What to work on: Once you have checked each line below for the word "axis", give the number of lines that have it and nothing further.

Records supplied:
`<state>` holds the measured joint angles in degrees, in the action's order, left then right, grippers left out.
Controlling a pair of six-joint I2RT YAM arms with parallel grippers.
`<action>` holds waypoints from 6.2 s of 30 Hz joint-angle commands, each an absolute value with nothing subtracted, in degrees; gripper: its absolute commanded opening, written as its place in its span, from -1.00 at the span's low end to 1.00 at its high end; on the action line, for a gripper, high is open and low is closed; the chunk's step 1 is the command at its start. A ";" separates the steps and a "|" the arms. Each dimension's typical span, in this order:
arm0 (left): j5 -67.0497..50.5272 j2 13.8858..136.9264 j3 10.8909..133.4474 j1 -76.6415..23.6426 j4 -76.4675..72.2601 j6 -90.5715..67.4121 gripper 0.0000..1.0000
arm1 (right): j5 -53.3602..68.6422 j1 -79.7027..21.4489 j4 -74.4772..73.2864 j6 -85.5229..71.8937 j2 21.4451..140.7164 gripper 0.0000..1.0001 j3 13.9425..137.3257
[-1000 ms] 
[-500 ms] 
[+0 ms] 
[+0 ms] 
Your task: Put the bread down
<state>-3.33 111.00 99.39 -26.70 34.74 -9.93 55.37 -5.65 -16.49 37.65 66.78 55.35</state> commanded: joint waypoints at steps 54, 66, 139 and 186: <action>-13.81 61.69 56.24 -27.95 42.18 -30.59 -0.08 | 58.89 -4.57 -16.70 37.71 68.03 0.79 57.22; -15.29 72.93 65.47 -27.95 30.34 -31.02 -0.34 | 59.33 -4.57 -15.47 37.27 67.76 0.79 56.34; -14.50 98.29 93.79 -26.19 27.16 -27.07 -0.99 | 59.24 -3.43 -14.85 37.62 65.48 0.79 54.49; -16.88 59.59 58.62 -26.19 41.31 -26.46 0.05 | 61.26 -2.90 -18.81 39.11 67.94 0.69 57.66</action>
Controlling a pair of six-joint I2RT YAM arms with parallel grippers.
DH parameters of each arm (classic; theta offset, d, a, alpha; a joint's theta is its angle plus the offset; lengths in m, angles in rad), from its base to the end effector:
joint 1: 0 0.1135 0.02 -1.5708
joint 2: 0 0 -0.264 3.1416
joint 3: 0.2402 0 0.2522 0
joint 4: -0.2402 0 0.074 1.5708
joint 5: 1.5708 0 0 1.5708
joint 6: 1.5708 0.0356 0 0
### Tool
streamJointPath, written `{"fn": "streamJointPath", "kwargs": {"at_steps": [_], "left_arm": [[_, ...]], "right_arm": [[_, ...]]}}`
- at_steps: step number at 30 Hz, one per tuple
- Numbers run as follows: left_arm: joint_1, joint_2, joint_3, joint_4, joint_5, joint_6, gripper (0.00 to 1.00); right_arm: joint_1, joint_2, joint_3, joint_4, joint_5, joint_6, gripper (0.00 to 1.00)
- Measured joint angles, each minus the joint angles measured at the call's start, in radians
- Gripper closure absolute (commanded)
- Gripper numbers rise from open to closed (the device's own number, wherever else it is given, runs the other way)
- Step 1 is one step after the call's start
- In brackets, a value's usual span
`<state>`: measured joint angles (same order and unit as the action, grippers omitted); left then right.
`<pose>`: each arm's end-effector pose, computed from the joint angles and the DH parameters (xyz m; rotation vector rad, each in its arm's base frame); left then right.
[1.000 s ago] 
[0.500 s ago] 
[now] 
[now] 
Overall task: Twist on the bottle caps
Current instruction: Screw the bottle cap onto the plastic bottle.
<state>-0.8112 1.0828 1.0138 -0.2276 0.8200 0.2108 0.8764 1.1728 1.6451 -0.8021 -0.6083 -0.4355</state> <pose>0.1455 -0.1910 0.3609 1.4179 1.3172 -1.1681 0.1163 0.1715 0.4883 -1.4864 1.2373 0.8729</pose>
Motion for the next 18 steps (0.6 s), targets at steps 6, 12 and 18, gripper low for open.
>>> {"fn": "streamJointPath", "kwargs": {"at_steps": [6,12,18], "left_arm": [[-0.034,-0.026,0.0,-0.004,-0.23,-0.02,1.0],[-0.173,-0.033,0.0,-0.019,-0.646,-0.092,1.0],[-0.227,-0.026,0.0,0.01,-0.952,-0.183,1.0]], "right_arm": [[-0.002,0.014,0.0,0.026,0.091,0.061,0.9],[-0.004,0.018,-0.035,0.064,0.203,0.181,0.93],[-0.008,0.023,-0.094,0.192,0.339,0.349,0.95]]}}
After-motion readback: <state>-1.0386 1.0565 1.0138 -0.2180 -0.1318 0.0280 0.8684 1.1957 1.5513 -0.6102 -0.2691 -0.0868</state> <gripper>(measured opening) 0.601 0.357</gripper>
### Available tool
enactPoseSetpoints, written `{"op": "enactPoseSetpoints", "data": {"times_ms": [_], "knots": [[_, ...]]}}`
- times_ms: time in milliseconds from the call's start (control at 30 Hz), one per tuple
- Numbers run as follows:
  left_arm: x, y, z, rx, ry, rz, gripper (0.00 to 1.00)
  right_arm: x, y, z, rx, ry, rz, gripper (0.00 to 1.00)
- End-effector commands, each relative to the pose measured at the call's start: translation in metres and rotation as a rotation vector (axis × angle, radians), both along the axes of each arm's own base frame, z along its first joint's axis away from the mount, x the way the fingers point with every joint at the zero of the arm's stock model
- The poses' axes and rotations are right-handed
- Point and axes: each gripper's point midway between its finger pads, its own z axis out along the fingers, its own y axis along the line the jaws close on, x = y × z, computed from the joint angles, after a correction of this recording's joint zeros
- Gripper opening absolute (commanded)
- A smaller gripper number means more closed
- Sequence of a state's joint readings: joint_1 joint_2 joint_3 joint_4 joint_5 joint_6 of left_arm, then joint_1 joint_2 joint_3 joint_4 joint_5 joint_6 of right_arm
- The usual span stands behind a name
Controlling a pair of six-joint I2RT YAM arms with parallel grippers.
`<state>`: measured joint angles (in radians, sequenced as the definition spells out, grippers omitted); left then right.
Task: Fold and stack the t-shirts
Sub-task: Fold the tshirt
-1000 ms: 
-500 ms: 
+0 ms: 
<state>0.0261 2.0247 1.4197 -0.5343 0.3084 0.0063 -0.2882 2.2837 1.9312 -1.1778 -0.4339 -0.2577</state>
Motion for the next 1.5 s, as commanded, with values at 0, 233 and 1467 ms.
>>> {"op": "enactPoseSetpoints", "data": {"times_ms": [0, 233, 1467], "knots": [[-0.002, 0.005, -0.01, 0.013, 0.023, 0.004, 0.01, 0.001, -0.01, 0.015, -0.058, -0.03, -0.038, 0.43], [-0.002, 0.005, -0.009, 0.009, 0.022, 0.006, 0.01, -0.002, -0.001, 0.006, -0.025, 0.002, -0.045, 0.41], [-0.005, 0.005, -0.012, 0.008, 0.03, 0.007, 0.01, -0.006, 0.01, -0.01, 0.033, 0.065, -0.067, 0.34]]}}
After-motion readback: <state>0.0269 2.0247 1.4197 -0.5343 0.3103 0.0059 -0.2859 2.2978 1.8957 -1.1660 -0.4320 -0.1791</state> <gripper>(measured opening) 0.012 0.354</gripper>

Expected answer: 2